While the world debates the impact of carbon emissions and the need to create binding agreements, China’s battle with air pollution has grown tangible enough to effectively catalyze stakeholders into action.
With only six of China’s cities meeting the second tier of the National Environmental Air Quality Standards (NEAQS) in 2015, air pollution has become one of the biggest signs that economic growth is unsustainable. The 2015 average annual PM2.5 – fine particles smaller than 2.5 micrometers – for Beijing averaged 80.4μg/m3, a figure 8 times what the World Health Organization (WHO) considers acceptable for human health. There is a significant financial implication to this phenomenon as premature deaths and health problems from air pollution cost China as much as $US300 billion a year (Greenpeace, 2015).

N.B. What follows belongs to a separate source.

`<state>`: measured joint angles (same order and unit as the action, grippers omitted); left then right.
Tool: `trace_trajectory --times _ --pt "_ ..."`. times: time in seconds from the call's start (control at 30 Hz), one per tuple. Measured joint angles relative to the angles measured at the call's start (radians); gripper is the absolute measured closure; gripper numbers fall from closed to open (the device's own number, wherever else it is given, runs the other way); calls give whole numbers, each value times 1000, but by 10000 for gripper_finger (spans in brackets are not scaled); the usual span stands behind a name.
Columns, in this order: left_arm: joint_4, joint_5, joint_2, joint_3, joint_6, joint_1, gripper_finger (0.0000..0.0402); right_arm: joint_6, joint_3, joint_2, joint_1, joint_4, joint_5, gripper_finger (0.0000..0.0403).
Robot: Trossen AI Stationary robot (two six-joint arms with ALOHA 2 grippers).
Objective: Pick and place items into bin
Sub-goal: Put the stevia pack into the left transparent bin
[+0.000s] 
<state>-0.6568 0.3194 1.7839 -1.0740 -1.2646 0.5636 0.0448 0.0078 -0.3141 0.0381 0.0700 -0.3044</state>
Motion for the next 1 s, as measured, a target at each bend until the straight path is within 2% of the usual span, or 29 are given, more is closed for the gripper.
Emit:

Why this is an issue of concern going forward for the next 15 years is that as Chinese incomes rise, people will demand new cars, more electricity, and better industrial products, all of which rely on increasing energy supply and will in turn cause more emissions if the business-as-usual development model is applied.
This has wide-ranging impacts on the environment and economy, as well as on health, an area of great concern to individuals and certainly more important to the Chinese population, and this is encouraging change. The issue of air pollution is not isolated to the cities alone, but all over the country as well. Awareness and action are on the rise as China now has financial capabilities to tackle the issue head on.
Improvements in China’s air quality will not only come through national government action, but will also require the engagement and enforcement of regulations at provincial and local levels of government. Recent pledges coming from the national level to reduce pollution, through the 13th Five-Year Plan and measurable improvements in AQI during 2015 show progressive steps are being taken and improvements are being seen. However, these improvements are only the first steps of what will be a decade-long process towards making China’s air quality will be considered “clean”.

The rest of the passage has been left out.